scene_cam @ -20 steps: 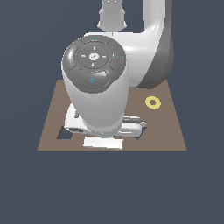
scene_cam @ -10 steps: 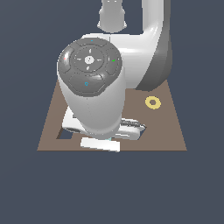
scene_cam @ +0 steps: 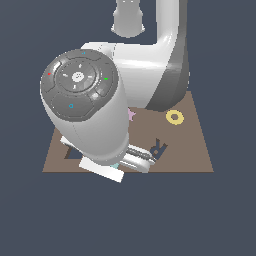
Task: Insert a designated object into the corresponding slot on a board.
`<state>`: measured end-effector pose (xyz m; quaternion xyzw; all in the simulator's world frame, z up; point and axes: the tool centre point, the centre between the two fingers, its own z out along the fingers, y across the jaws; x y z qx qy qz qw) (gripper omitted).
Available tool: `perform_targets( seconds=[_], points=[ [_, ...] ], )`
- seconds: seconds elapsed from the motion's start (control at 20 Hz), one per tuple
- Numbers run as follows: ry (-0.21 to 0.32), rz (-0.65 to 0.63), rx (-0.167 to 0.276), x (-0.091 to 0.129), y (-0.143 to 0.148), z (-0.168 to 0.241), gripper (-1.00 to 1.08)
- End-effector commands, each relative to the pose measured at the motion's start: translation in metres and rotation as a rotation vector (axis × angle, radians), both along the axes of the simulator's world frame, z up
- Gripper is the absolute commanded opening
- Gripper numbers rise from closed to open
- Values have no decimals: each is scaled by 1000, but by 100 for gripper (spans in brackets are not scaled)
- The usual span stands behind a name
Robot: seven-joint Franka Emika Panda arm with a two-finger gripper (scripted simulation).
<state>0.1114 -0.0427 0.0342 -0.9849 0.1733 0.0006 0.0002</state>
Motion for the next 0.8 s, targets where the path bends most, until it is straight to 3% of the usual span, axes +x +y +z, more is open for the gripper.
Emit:
perform_targets(
  seconds=[0.0, 0.75],
  points=[
    [-1, -81, 0, 4, -8, 1, -100],
    [-1, -718, 0, 5, -73, 4, -100]
  ],
)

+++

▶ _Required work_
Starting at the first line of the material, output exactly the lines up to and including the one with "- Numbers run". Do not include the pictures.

▶ _Response to this task_
scene_cam @ -20 steps: 
scene_cam @ -10 steps: 
scene_cam @ +0 steps: 
Task: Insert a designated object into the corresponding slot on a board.
`<state>`: measured end-effector pose (xyz m; quaternion xyzw; all in the simulator's world frame, z up; point and axes: the tool centre point, the centre between the two fingers, its own z out along the fingers, y across the jaws; x y z qx qy qz qw) (gripper omitted).
Available tool: `perform_targets( seconds=[_], points=[ [_, ...] ], )`
- seconds: seconds elapsed from the motion's start (control at 20 Hz), one per tuple
- Numbers run as follows: ry (-0.21 to 0.32), rz (-0.65 to 0.63), rx (-0.167 to 0.276), x (-0.091 to 0.129), y (-0.143 to 0.148), z (-0.168 to 0.241), gripper (-1.00 to 1.08)

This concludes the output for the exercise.